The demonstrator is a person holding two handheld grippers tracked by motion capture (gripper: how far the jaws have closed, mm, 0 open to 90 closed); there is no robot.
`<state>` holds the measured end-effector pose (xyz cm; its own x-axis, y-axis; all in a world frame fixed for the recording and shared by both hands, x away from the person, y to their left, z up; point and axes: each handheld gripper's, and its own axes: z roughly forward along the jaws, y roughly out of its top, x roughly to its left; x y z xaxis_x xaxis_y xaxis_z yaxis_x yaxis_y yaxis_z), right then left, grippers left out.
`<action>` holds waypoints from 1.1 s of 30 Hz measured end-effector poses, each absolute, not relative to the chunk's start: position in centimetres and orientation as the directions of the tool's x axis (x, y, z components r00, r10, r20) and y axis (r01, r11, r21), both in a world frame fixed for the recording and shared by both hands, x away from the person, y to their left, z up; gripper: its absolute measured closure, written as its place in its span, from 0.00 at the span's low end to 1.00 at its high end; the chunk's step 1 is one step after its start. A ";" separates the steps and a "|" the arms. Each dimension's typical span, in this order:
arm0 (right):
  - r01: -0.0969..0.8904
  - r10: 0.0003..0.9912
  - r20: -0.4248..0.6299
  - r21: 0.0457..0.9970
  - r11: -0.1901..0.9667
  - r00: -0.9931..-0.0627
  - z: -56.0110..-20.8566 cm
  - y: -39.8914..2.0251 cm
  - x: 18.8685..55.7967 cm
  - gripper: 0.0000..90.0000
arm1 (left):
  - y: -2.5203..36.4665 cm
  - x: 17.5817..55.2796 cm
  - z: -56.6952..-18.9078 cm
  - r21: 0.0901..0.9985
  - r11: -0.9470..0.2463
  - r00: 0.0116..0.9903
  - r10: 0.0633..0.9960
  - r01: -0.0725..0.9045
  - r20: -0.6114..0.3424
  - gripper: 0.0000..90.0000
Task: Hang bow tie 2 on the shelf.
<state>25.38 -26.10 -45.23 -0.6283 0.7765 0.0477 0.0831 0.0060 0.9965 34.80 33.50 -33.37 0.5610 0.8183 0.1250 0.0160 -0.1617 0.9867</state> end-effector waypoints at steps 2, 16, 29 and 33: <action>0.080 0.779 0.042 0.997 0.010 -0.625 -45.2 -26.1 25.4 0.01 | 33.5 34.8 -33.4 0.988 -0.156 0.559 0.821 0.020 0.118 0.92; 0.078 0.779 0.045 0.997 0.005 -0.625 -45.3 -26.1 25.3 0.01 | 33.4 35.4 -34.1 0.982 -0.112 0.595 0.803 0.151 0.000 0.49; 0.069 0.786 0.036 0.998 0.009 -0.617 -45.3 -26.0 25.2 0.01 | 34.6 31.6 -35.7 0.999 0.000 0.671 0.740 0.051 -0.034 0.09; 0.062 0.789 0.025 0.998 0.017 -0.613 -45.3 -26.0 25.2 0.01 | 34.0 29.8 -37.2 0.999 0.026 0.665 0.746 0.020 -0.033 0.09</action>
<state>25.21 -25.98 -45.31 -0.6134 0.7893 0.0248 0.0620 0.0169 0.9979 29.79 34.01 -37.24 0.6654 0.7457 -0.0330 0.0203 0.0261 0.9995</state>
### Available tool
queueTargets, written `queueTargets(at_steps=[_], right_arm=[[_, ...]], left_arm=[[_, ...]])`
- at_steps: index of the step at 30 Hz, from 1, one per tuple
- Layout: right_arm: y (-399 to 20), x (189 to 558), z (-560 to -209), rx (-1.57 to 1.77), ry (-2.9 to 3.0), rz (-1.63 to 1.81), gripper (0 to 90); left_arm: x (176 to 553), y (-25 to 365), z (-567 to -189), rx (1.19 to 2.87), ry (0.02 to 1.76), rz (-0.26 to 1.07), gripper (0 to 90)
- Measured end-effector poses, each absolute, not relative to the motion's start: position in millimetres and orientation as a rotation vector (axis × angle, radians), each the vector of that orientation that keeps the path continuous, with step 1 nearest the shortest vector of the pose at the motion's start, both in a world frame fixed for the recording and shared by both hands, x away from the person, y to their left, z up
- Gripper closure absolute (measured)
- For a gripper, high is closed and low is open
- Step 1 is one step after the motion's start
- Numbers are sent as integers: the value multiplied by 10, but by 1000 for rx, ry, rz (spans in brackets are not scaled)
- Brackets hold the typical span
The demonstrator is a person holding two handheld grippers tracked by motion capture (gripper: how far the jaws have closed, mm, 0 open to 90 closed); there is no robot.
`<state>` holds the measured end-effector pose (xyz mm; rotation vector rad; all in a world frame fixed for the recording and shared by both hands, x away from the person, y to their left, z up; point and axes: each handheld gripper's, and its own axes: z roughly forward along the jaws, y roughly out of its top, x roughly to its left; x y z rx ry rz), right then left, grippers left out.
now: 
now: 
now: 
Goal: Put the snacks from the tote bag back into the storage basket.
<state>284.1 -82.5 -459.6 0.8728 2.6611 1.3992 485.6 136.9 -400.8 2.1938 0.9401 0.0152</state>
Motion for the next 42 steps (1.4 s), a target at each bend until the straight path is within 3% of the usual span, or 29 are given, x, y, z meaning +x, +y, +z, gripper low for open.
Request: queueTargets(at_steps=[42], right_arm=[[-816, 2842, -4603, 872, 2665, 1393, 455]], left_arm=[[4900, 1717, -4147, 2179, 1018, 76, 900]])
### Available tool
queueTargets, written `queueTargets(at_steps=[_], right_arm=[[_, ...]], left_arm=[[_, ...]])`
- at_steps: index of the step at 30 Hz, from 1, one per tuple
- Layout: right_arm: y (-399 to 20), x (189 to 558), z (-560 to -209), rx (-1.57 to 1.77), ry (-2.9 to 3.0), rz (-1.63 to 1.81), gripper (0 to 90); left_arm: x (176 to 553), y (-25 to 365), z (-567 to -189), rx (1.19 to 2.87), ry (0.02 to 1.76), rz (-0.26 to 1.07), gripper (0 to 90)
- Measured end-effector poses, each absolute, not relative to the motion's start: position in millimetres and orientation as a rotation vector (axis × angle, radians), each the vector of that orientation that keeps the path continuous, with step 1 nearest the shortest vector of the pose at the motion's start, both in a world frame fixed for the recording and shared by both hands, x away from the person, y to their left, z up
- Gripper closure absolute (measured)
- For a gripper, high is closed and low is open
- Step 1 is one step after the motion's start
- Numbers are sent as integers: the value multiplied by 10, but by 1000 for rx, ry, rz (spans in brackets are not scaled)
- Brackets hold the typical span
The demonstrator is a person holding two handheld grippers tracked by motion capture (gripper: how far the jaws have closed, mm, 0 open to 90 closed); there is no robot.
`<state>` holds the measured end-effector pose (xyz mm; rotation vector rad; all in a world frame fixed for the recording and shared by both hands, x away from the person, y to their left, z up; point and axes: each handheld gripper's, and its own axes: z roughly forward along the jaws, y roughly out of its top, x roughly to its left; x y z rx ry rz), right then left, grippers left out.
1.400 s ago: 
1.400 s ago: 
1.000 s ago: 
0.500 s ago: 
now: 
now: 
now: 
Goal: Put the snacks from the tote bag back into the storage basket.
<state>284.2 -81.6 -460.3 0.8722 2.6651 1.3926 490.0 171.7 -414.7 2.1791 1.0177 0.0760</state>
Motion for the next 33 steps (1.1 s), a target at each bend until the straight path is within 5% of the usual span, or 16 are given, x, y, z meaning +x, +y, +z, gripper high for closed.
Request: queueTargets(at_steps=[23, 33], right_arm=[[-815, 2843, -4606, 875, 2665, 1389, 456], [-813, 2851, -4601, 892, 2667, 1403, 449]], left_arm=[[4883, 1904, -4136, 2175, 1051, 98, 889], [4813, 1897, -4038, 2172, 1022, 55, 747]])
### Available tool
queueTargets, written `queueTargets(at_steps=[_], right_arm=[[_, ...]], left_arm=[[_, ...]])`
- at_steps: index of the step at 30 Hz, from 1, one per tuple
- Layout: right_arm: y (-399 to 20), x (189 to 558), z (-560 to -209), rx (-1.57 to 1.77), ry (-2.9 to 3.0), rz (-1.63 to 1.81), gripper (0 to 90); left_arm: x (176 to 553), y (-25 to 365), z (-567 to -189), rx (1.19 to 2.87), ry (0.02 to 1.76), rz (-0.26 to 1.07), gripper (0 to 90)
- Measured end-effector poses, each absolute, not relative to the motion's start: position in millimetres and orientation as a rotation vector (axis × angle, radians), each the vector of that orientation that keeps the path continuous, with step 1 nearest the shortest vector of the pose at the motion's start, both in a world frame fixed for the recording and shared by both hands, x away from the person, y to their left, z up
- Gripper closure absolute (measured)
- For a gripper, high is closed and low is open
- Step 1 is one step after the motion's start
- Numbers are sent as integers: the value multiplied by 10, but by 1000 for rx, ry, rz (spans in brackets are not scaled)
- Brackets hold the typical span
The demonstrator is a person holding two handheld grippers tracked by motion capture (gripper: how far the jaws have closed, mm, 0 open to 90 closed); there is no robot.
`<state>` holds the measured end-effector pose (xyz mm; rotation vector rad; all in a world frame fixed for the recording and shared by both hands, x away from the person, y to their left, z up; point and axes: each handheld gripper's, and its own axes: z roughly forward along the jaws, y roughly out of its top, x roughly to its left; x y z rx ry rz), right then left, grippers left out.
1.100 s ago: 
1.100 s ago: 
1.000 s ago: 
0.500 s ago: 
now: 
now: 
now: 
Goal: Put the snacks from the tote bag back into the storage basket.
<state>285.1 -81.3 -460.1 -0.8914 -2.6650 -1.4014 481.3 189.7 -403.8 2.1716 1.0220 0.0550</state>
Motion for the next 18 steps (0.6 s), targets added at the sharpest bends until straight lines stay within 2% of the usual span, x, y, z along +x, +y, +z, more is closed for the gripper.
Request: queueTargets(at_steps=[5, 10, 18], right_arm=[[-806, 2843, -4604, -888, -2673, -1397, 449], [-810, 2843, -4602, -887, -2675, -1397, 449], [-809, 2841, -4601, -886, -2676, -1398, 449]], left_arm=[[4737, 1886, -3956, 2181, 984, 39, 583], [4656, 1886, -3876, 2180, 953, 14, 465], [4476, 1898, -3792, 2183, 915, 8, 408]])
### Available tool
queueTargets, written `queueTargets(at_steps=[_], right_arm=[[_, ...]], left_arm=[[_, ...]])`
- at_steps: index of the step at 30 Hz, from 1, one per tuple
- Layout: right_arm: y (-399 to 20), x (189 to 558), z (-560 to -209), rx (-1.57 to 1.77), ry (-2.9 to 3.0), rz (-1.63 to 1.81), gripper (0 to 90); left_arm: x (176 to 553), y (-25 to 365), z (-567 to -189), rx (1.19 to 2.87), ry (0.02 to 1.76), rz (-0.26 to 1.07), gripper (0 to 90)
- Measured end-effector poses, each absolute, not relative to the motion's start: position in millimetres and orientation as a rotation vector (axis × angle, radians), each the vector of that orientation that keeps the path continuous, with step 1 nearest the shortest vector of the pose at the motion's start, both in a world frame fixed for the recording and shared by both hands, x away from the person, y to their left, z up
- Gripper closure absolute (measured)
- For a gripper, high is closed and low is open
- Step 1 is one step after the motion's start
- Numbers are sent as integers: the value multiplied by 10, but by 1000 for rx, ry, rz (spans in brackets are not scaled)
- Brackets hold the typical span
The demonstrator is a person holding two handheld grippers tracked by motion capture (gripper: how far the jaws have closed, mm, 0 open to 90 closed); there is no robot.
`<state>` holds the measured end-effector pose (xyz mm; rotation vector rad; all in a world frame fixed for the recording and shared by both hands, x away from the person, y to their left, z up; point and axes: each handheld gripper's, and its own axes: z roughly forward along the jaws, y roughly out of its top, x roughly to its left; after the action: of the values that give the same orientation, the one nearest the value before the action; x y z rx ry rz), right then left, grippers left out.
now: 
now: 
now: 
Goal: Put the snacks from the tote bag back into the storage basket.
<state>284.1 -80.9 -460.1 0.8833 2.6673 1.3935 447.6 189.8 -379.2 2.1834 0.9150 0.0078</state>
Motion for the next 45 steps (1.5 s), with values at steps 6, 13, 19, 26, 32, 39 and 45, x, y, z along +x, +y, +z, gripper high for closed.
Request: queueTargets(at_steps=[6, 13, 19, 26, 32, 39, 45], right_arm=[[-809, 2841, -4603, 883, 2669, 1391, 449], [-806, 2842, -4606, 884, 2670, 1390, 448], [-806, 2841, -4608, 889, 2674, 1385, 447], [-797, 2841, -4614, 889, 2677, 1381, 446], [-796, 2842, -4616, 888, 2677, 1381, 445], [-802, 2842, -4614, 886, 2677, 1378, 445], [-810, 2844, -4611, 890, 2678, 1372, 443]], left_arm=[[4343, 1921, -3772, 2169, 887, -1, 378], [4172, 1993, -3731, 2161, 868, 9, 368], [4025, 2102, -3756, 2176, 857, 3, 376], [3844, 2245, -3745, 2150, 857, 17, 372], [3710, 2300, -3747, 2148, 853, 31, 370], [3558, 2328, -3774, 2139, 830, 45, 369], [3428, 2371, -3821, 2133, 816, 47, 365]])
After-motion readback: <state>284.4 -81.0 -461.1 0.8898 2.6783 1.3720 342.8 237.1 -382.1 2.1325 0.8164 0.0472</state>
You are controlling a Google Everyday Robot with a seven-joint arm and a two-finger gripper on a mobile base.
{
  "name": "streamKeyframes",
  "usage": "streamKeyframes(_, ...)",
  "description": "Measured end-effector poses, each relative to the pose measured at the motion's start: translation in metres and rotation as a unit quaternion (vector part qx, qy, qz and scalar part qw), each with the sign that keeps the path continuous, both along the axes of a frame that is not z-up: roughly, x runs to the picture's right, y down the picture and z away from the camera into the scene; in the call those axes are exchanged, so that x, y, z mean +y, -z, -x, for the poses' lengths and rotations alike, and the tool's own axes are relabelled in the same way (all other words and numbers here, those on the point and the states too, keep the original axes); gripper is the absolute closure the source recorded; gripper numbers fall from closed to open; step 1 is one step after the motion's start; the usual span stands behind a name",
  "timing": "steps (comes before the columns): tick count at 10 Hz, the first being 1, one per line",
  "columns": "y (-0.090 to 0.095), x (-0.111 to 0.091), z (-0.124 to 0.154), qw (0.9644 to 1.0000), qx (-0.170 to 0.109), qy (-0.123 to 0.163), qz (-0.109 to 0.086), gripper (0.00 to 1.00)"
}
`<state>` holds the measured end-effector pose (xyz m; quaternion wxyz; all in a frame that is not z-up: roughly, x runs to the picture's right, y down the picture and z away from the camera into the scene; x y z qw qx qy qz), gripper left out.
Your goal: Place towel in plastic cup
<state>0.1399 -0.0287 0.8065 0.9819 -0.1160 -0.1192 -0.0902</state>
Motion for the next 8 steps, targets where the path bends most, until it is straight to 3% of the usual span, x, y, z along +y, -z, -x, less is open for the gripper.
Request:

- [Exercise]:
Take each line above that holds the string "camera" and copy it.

- [Exercise solution]:
  "description": "Measured end-effector poses, each relative to the pose measured at the motion's start: translation in metres and rotation as a unit quaternion (vector part qx, qy, qz and scalar part qw), each with the sign that keeps the path continuous, both along the axes of a frame that is not z-up: roughly, x runs to the picture's right, y down the picture and z away from the camera into the scene; in the call those axes are exchanged, so that x, y, z mean +y, -z, -x, for the poses' lengths and rotations alike, and the tool's own axes are relabelled in the same way (all other words and numbers here, those on the point and the states too, keep the original axes); gripper is the absolute closure the source recorded; gripper numbers fall from closed to open; step 1 is one step after the motion's start; the usual span stands behind a name",
`<state>` holds the measured end-effector pose (xyz m; quaternion wxyz; all in a frame that is not z-up: roughly, x runs to the picture's right, y down the picture and z away from the camera into the scene; x y z qw qx qy qz), gripper left out.

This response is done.